Type: | Package |
Title: | An Optimal Subset Selection for Distributed Hypothesis Testing |
Version: | 0.2.0 |
Maintainer: | Guangbao Guo <ggb11111111@163.com> |
Description: | In the era of big data, data redundancy and distributed characteristics present novel challenges to data analysis. This package introduces a method for estimating optimal subsets of redundant distributed data, based on PPCDT (Conjunction of Power and P-value in Distributed Settings). Leveraging PPC technology, this approach can efficiently extract valuable information from redundant distributed data and determine the optimal subset. Experimental results demonstrate that this method not only enhances data quality and utilization efficiency but also assesses its performance effectively.

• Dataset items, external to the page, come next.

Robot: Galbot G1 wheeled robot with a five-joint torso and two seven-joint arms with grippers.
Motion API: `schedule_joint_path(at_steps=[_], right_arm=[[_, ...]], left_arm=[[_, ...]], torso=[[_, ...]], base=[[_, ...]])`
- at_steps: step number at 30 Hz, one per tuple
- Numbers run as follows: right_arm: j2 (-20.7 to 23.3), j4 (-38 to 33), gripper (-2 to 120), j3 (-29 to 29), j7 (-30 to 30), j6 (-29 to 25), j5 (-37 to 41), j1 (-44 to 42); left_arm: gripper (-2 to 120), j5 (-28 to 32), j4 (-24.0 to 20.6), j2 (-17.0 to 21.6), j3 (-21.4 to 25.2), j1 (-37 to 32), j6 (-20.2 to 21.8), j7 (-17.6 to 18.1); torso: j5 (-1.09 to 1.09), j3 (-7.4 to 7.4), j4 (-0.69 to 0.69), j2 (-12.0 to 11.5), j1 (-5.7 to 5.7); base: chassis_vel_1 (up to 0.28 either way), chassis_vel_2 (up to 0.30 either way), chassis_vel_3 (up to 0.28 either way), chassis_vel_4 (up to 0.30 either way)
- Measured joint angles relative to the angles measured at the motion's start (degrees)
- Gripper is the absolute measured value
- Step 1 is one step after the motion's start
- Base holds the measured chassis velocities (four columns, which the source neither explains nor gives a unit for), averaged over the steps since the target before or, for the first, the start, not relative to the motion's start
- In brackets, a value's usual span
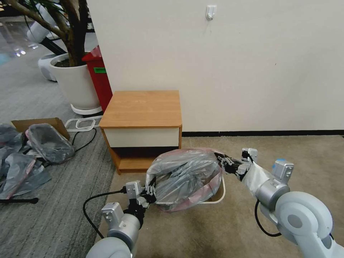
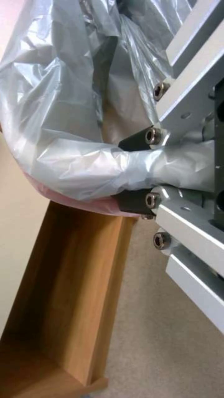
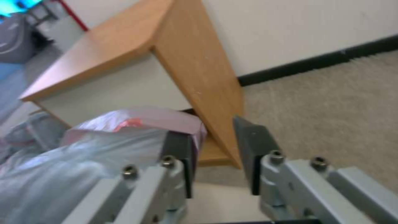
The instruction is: Pick up the garbage bag from the table and place it over the trash can.
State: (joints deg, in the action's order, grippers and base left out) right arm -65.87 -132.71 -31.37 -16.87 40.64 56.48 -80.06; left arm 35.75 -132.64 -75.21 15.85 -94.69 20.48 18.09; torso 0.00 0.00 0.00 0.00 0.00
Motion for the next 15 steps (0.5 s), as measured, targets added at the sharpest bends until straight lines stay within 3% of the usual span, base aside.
schedule_joint_path(at_steps=[3, 15], right_arm=[[0.0, -0.2, 43, 0.0, -3.0, 0.0, -0.1, -0.7], [-0.2, -2.2, 84, -2.0, -4.8, -0.6, 2.9, -1.7]], left_arm=[[5, 0.5, -0.1, 0.1, 0.6, -0.2, 0.0, 0.0], [5, 1.6, -0.4, 0.5, 2.2, -0.6, 0.1, -0.1]], torso=[[0.0, 0.0, 0.0, 0.0, 0.0], [0.01, 0.0, 0.0, 0.0, 0.0]], base=[[0.0, 0.0, 0.0, 0.0], [0.0, 0.0, 0.0, 0.0]])
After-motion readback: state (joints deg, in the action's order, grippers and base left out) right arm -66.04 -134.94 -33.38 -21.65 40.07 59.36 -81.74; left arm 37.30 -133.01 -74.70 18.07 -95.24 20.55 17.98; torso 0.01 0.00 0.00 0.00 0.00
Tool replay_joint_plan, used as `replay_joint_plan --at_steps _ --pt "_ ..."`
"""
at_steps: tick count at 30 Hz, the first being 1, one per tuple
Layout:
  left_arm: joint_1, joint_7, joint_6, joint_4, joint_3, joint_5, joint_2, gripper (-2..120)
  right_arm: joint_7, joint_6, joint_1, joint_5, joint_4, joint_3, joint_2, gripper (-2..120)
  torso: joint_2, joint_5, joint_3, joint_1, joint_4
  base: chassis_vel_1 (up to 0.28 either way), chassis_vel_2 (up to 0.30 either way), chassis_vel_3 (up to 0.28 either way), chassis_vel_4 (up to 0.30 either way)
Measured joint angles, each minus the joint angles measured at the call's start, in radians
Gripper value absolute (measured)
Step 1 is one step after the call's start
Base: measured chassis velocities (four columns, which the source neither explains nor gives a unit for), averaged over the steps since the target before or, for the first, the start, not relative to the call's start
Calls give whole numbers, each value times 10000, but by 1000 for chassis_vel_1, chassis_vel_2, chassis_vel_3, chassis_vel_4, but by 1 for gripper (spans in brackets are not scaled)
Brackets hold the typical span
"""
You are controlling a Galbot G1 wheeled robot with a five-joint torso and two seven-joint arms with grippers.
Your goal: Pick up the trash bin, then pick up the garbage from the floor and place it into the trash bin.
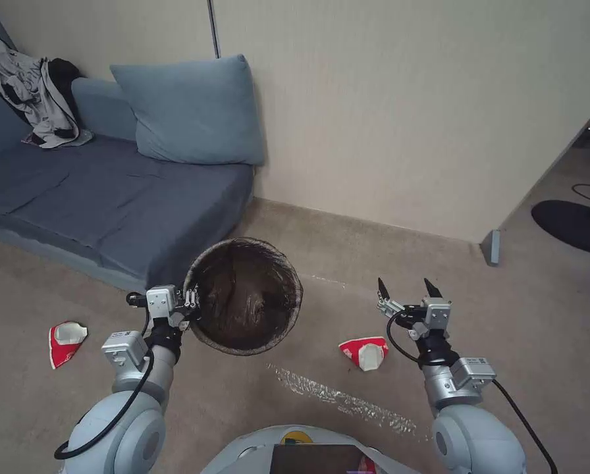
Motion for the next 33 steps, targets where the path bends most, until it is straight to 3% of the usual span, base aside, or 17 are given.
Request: replay_joint_plan --at_steps 7,24,33 --pt "7 23 1 -23 -14 -13 21 6 -133 -131 3 82 -171 161 -177 100 0 -1 1 0 -1 -43 77 51 -66" --pt "40 78 42 -89 -172 -70 84 6 -2016 -752 690 1307 -2680 1191 -2797 100 0 3 0 0 0 0 0 0 0" --pt "117 82 60 -90 -245 -81 108 6 -3031 -523 1306 1610 -4130 1062 -3769 100 0 2 0 0 1 0 0 0 0"
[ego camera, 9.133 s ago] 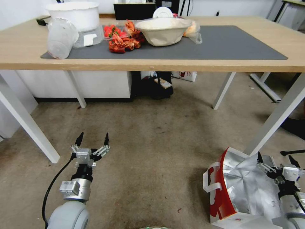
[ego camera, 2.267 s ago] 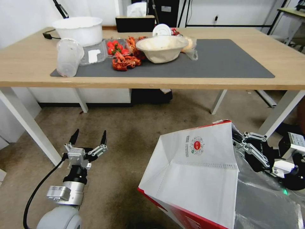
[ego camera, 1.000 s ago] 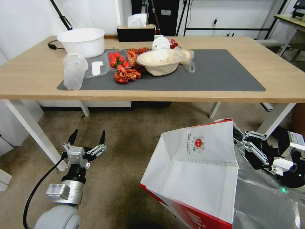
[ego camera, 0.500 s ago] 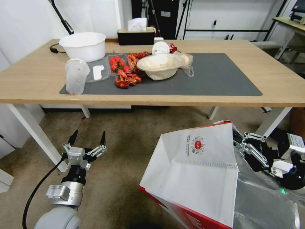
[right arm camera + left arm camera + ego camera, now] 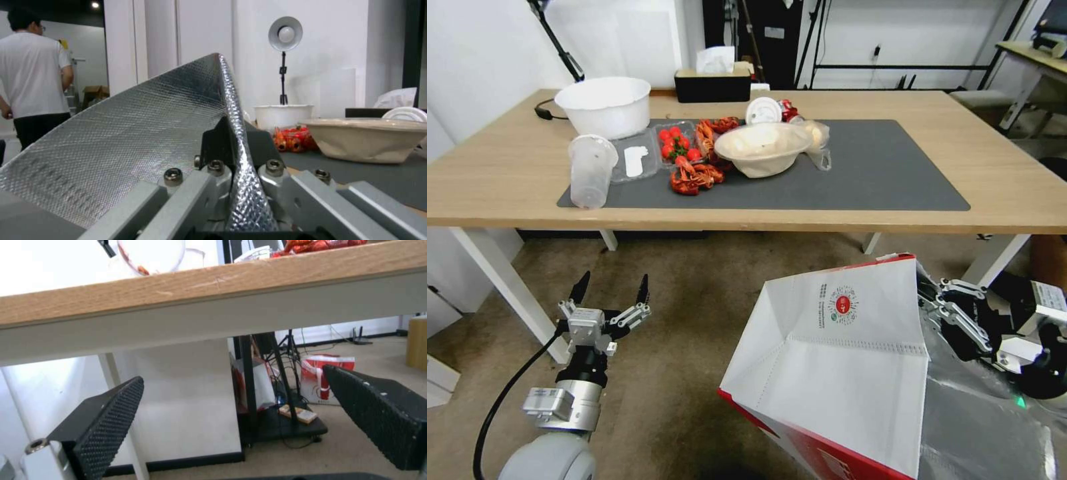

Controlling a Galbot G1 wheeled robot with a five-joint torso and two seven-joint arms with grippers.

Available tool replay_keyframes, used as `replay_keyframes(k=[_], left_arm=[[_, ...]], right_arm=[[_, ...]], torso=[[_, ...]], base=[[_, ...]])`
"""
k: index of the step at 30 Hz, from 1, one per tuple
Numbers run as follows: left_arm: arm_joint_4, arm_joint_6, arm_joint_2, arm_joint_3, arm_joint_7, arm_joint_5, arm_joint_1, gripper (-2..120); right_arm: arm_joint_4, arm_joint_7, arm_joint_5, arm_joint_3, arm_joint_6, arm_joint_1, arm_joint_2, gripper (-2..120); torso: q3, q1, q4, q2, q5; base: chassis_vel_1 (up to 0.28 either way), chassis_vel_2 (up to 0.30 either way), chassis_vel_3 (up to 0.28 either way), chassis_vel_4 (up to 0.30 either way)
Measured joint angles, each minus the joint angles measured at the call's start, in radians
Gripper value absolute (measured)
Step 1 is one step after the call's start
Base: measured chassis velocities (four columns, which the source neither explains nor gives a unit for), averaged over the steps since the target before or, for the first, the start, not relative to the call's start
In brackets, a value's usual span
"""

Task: Pick up the food delivery bag from the floor and place it on the table.

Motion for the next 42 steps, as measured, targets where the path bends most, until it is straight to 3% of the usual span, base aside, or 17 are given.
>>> replay_keyframes(k=[42], left_arm=[[0.022, -0.003, -0.002, 0.012, 0.0, 0.006, -0.011, 100]], right_arm=[[-0.038, -0.017, -0.032, -0.03, 0.014, 0.017, 0.018, 0]], torso=[[0.106, 0.067, 0.0, 0.173, 0.0]], base=[[0.0, 0.0, 0.0, 0.0]])
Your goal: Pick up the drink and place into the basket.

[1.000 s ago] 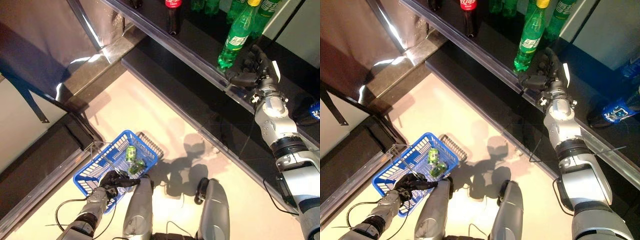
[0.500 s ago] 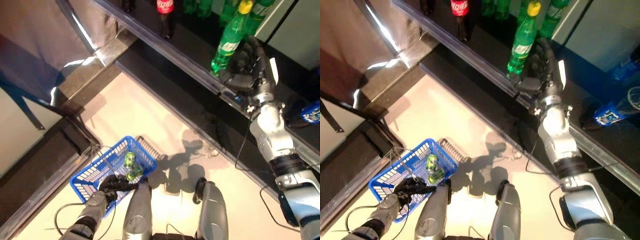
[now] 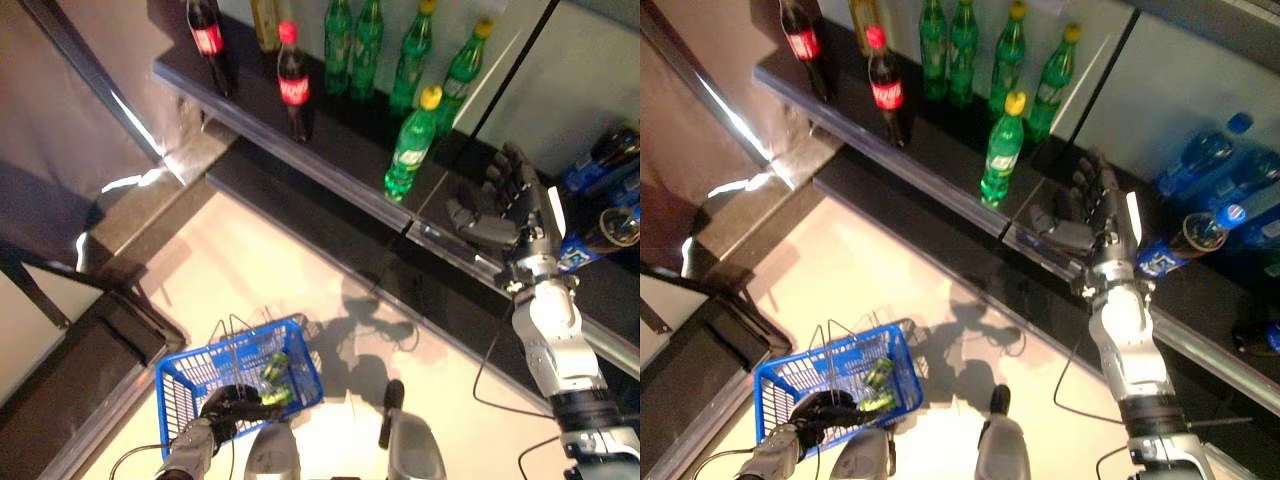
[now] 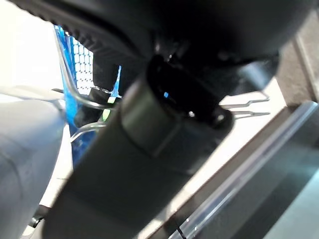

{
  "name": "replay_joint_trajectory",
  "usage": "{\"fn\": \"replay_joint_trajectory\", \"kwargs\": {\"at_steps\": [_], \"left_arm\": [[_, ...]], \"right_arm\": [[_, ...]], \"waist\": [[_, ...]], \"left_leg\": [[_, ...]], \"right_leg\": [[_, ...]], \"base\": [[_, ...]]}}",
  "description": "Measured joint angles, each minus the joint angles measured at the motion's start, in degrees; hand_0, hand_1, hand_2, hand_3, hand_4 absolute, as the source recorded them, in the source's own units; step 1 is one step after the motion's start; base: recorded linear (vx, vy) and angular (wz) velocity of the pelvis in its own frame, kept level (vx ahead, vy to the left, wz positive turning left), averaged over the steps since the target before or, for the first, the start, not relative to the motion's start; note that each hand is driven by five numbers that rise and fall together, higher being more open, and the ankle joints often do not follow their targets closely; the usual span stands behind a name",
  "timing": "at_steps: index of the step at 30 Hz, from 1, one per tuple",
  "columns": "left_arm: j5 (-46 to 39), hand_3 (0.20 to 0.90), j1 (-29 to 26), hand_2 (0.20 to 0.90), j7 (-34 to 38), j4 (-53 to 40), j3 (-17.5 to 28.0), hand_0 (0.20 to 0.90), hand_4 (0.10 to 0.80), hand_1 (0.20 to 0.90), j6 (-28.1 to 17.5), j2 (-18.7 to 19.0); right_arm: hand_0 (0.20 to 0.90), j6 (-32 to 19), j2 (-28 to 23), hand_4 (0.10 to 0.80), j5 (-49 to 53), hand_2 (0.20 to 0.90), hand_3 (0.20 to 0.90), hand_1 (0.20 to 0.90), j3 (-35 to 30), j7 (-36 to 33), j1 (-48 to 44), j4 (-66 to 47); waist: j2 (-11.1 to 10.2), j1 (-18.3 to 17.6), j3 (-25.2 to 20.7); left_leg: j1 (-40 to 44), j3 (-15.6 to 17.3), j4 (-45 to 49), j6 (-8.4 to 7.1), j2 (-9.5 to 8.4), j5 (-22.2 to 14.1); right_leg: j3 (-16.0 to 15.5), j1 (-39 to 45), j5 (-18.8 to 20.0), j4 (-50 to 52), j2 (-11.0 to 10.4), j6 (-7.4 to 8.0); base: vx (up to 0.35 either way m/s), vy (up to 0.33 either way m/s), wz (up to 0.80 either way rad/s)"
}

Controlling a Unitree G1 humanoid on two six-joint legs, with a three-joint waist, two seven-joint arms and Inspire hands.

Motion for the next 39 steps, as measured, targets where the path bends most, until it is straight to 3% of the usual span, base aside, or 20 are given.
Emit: {"fn": "replay_joint_trajectory", "kwargs": {"at_steps": [1, 4, 5, 10, 15, 25, 33, 39], "left_arm": [[0.3, 0.200, 1.8, 0.300, 0.0, 0.0, 0.0, 0.300, 0.100, 0.300, -0.1, -0.4], [1.1, 0.200, 3.5, 0.300, 0.0, 0.0, 0.0, 0.300, 0.100, 0.300, -0.2, -1.2], [2.6, 0.200, 5.8, 0.300, 0.0, 0.0, 0.5, 0.300, 0.100, 0.300, -0.2, -2.5], [5.2, 0.200, 6.6, 0.300, 0.1, 0.3, 1.8, 0.300, 0.100, 0.300, -0.2, -3.8], [6.4, 0.200, 8.0, 0.300, 0.1, 0.6, 2.3, 0.300, 0.100, 0.300, -0.2, -3.3], [7.1, 0.200, 8.1, 0.300, 0.0, 3.0, 2.7, 0.300, 0.100, 0.300, -0.1, -1.5], [7.6, 0.200, 8.0, 0.300, -0.1, 7.0, 3.8, 0.300, 0.100, 0.300, -0.6, -1.5], [7.6, 0.200, 7.8, 0.300, -1.3, 7.8, 3.8, 0.300, 0.100, 0.300, -1.8, -1.5]], "right_arm": [[0.900, -0.6, 1.6, 0.800, -0.5, 0.900, 0.900, 0.900, -0.1, 1.6, 2.9, -0.2], [0.900, -1.3, 3.3, 0.800, -1.6, 0.900, 0.900, 0.900, 0.0, 2.8, 6.5, -0.2], [0.900, -1.4, 6.0, 0.800, -2.9, 0.900, 0.900, 0.900, 1.2, 4.7, 12.0, 0.0], [0.900, 0.1, 8.5, 0.800, -3.4, 0.900, 0.900, 0.900, 4.4, 7.4, 17.4, 6.9], [0.900, 0.8, 11.6, 0.800, -10.3, 0.900, 0.900, 0.900, 7.3, 7.7, 19.5, 17.5], [0.900, 2.1, 12.8, 0.800, -15.7, 0.900, 0.900, 0.900, 8.1, 7.2, 20.7, 34.2], [0.900, 1.4, 16.2, 0.800, -15.5, 0.900, 0.900, 0.900, 7.1, 8.1, 19.3, 56.0], [0.900, 1.6, 17.1, 0.800, -15.5, 0.900, 0.900, 0.900, 3.6, 8.4, 18.9, 62.1]], "waist": [[-0.2, -0.3, -3.1], [-0.5, -0.4, -5.6], [-0.9, -1.0, -7.8], [-2.0, -1.9, -9.9], [-2.7, -2.7, -13.0], [-2.5, -2.6, -14.7], [-2.5, -1.3, -16.9], [-2.3, -1.0, -17.0]], "left_leg": [[1.0, 0.3, -1.5, 0.10, -0.05, 0.1], [1.5, 0.9, -2.5, 0.21, -0.10, 0.2], [3.2, 1.5, -3.8, 0.21, -0.14, 0.2], [3.8, 1.8, -5.3, 0.16, -0.09, 0.9], [3.9, 2.4, -6.4, 0.24, -0.28, 1.5], [4.8, 3.1, -6.5, 0.33, -0.18, 1.5], [4.9, 3.1, -6.5, 0.38, -0.23, 1.5], [5.0, 3.3, -6.5, 0.74, -0.78, 1.3]], "right_leg": [[-0.1, 1.4, 1.0, -2.9, 0.5, 0.25], [-0.1, 2.4, 2.0, -5.3, 0.5, 0.40], [-0.1, 4.9, 3.1, -8.5, 0.6, 0.67], [0.0, 5.1, 3.5, -9.1, 0.8, 0.62], [0.2, 4.4, 3.6, -9.1, 0.7, 0.74], [0.3, 4.8, 3.9, -9.2, 0.7, 0.64], [0.3, 4.9, 3.9, -9.4, 0.7, 0.62], [0.6, 5.0, 3.9, -9.2, 0.3, 0.61]], "base": [[-0.006, 0.006, -0.04], [-0.011, 0.009, -0.06], [-0.017, 0.003, -0.04], [-0.016, 0.005, -0.02], [-0.004, 0.019, -0.03], [0.008, 0.007, -0.03], [0.044, 0.051, 0.00], [0.026, 0.180, -0.02]]}}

The philosophy of the package is described in Guo G. (2020) <doi:10.1007/s00180-020-00974-4>. |
License: | Apache License (== 2.0) |
Depends: | R (≥ 3.5.0) |
Encoding: | UTF-8 |
Imports: | MASS,stats |
NeedsCompilation: | no |
RoxygenNote: | 7.3.1 |
Packaged: | 2024-07-06 14:45:07 UTC; LJR |
Author: | Guangbao Guo [aut, cre, cph], Jiarui Li [ctb] |
Repository: | CRAN |
Date/Publication: | 2024-07-08 11:00:06 UTC |
An Optimal Subset Selection for Distributed Hypothesis Testing
Description
We introduce an optimal subset selection for distributed hypothesis testing called as PPCDT.
Usage
PPCDT(X,Y,alpha,K)
Arguments
X |
A independent variable |
Y |
The response variable |
alpha |
Significance level |
K |
The number of blocks into which variable X is divided |
Value
Xopt |
optimal subset of selected independent variables |
Yopt |
optimal subset of selected response variables |
Bopt |
Regression coefficients |
Eopt |
The Mean Squared Error of optimal subset |
Aopt |
The Mean Absolute Error of optimal subset |
Author(s)
Guangbao Guo, Jiarui Li
Examples
alpha=0.05
t=5;K=10;n=1000;p=5
X=matrix(rnorm(n*p,0,1),ncol=p)
beta=matrix(runif(p),nrow = p)
esp=matrix(rnorm(n),nrow = n)
Y=X%*%beta+esp
PPCDT(X=X,Y=Y,alpha=alpha,K=K)